As I said, this is for named people only. If someone is named, or gets a name, I develop stuff. Yes, sometimes me fleshing out a character only happens because the players took interest--but again, this is respecting player choice by saying, "hey, if you take the time and effort to find out about this, you will actually find stuff out!" It would be railroading to do the opposite, to insist that there were nothing to see and stonewall any attempt to find out about stuff outside the narrow preplanned scope.

Also, and this is really really really important to me, you're rather straying from the original statement. You originally spoke of events happening purely because the PCs show up. Now, you're expanding that out to "absolutely any detail whatsoever that wasn't perfectly planned out from the instant you conceived of the campaign," which...yes, I agree is a thing. You've made the statement valid by heavily weakening what it is you're saying.

Story events do not simply just happen because the PCs showed up somewhere. The world is not exclusively interesting in the location the PCs happen to be, and completely static everywhere else. That is what I was pushing back against. Specifically, you said:
Also, let's consider another super common form of 'illusionism' that most GMs do and do not really consider it as such though it is basically the same thing than the quantum ogre, except the thing illusionised is not the location it is the time. The interesting thing happens when the PCs are around, regardless of when exactly that is.

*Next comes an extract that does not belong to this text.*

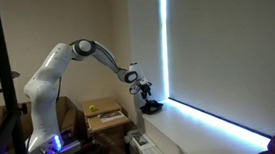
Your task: Pick up one piece of socks and put it on top of the drawer
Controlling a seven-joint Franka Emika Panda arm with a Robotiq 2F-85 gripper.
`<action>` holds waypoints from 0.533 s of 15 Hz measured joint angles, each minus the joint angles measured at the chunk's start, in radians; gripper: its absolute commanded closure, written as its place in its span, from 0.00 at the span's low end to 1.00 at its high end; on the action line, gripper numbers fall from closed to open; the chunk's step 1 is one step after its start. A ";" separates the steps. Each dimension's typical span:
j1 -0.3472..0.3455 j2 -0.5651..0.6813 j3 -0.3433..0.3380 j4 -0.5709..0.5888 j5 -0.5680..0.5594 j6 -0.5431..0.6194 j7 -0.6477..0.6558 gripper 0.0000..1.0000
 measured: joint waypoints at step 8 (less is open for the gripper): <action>0.095 0.210 -0.087 0.151 -0.025 0.078 0.080 0.47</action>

I'm pretty sure almost every GM does this.
That's a far cry from "people that the PCs interact with have their lives more fully fleshed-out than people they don't." What you spoke of is "the world only happens where the PCs are." What I'm talking about is the PCs digging into the world as they go. Big, big difference.

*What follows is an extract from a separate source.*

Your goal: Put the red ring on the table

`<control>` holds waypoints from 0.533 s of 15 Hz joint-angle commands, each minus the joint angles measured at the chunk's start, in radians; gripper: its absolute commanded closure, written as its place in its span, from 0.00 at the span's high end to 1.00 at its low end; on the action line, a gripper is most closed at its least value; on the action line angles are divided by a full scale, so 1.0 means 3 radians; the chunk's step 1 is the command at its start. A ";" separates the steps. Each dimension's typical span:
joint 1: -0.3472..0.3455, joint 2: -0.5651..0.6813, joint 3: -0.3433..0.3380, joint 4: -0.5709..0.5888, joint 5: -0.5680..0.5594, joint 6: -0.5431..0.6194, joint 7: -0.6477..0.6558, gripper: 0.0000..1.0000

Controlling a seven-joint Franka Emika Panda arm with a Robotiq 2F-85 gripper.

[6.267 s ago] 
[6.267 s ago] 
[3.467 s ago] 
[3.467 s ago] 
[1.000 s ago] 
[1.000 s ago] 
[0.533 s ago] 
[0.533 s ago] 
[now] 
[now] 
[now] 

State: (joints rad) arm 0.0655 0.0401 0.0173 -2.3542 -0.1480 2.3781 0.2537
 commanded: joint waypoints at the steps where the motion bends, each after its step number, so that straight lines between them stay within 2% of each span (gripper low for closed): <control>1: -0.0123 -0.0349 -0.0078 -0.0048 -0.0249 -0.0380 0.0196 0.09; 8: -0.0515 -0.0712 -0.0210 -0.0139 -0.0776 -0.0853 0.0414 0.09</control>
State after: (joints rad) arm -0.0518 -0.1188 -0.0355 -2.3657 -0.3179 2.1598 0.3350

Yes, of course you do can do it in advance, but probably not in months and years advance and track the lives of all these NPCs off screen all this time to know what they're doing when the PCs arrive. The starting situation is just something you made up, and you made it up because the PCs decided to go there. Had they not decided to do so, you would not have reason to do so.
I always try to be at least a full month (4 sessions) ahead of where my PCs happen to be. Of course, I often fall behind because I'm human. But my goal is always to have at least a full month of the current events/story/dungeon/etc. ready, and the first two to four sessions of the next one as well. These plans naturally adjust, usually because the PCs take longer to do things than my neat timetables expect, so I often have more leeway than I "allowed" myself. Again, it's really not that hard, and I am not a DM who is rigidly planning out absolutely everything. I force myself to be adaptive and responsive to player choices. On occasion, they throw me a big enough curveball that I have to do a couple days of intensive prep work, but these are all friends of mine, so we know each other well enough to have a reasonable idea of what one another is likely to do.

That some situations effectively just 'start' when the PCs arrive and it really doesn't matter when that is. And it kinda has to be so for the game to function.
No situation "effectively just 'start(s)'" when the PCs arrive. Their arrival may catalyze a situation already in progress, or it may reveal more details than were already known, or it may draw out previously dormant actors, or (etc.), but it is absolutely NEVER the case that simply by showing up, Plot Happens to that location instead of some other location.

Individual characters may get names (since names are now needed--naturalistically, they already had names, I just didn't assign them), some backstory, etc. But those aren't "situations effectively just 'start[ing].'" That's "a situation is already happening, we're just getting introduced to what it is and why it's happening."